- Born: 1903 Saint Petersburg, Russian Empire
- Died: 1992 (aged 88–89) Moscow, Russia
- Known for: poet, teacher, writer and translator

= Nina Dudarova =

Romani poet and translator

Nina Alexandrovna Dudarova (Нина Александровна Дударова; Saint Petersburg, 1903 – Moscow, 1992) was a Roma poet, teacher, writer and translator. She was born in Saint Petersburg to a Roma mother (who was a singer and dancer in a Roma choir) and a Russian stepfather, both of whom raised Dudarova as their own child.

After studying teaching and pedagogy, in 1925 she joined the then-recently founded All-Russian Union of Gypsies in Moscow. One aim of the union was to fight against illiteracy and for the formation of schools in the Romani language. In 1926, she was commissioned with fellow Roma poet and translator Nikolai Pankov, to work out an alphabet for Romani.

Dudarova and Pankov's final Cyrillic transcription was based on the dialect of the Ruska Roma. There was a large amount of Romani literature written in this alphabet (over 300 books between 1927 and 1938); however, this influence fell in a comparatively limited circle, mainly in Moscow and several towns in the USSR, and ended in 1938 when the official Soviet Roma policy changed from treating the Roma as a separate people who should develop as a constituent element of Soviet society to integrationism. In the early days of the Soviet Union, many primers were published on the subject of Roma education for use not only in Roma schools, but also for the adult illiterate Roma population. Dudarova's primer Nevo Drom: Bukvaryo Vash Bare Manushenge was one of the first.

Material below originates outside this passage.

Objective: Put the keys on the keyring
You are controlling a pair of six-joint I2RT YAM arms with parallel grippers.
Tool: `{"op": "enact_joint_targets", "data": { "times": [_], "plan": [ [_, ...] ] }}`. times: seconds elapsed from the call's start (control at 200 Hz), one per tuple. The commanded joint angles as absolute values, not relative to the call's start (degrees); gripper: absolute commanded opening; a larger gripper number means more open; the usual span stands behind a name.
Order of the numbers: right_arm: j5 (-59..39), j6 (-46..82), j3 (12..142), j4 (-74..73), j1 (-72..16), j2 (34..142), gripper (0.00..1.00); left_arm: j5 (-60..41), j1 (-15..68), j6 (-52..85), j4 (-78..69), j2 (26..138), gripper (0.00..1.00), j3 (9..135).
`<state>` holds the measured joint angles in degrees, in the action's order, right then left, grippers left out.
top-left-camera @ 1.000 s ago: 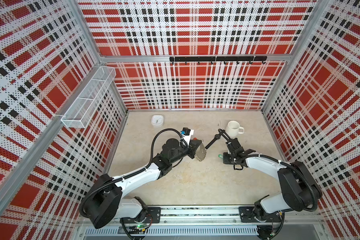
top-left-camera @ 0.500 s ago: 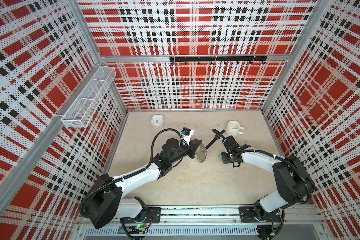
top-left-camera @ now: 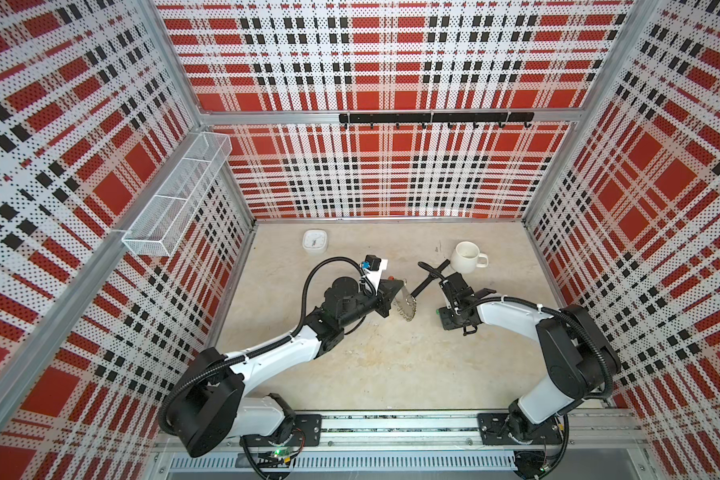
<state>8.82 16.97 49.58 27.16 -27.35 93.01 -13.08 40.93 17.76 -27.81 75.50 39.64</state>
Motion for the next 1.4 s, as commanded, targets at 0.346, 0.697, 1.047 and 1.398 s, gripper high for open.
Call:
{"op": "enact_joint_targets", "data": {
  "times": [0.346, 0.697, 1.047, 1.398],
  "plan": [
    [10.4, 16.0, 51.5, 27.8, -27.7, 94.7, 0.2, -13.5, 41.1, 17.6, -29.9, 75.2, 0.0, 41.4],
    [11.0, 16.4, 51.9, 28.3, -27.7, 93.5, 0.04, -13.6, 41.1, 17.6, -29.7, 75.7, 0.0, 42.0],
    [9.8, 18.1, 52.8, 31.7, -27.7, 87.9, 0.0, -13.5, 41.1, 17.4, -29.8, 75.8, 0.0, 41.7],
    [-28.0, 16.6, 48.0, 14.7, -27.3, 67.7, 0.0, -12.8, 39.1, 14.5, -29.2, 71.4, 0.0, 39.7]
  ]
}}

Dudarova and Pankov were editors of the literary and social review Nevo Drom ("New Road") and participated in the publication of popular almanacs wherein Dudarova published children's poems imbued with socialist ideology. At this time, she also helped translate the works of Alexander Pushkin into Romani and directed the Loly Cheren (Red Star) cultural and social club. She travelled the country to give lectures on education, the alleged misdeeds of religions, hygiene and women's rights.

From the 1930s she taught Romani at the Romen Theatre in Moscow and worked as a literature editor for children. After World War II, the Soviet Union renounced all programs in Romani and Dudarova fell into anonymity.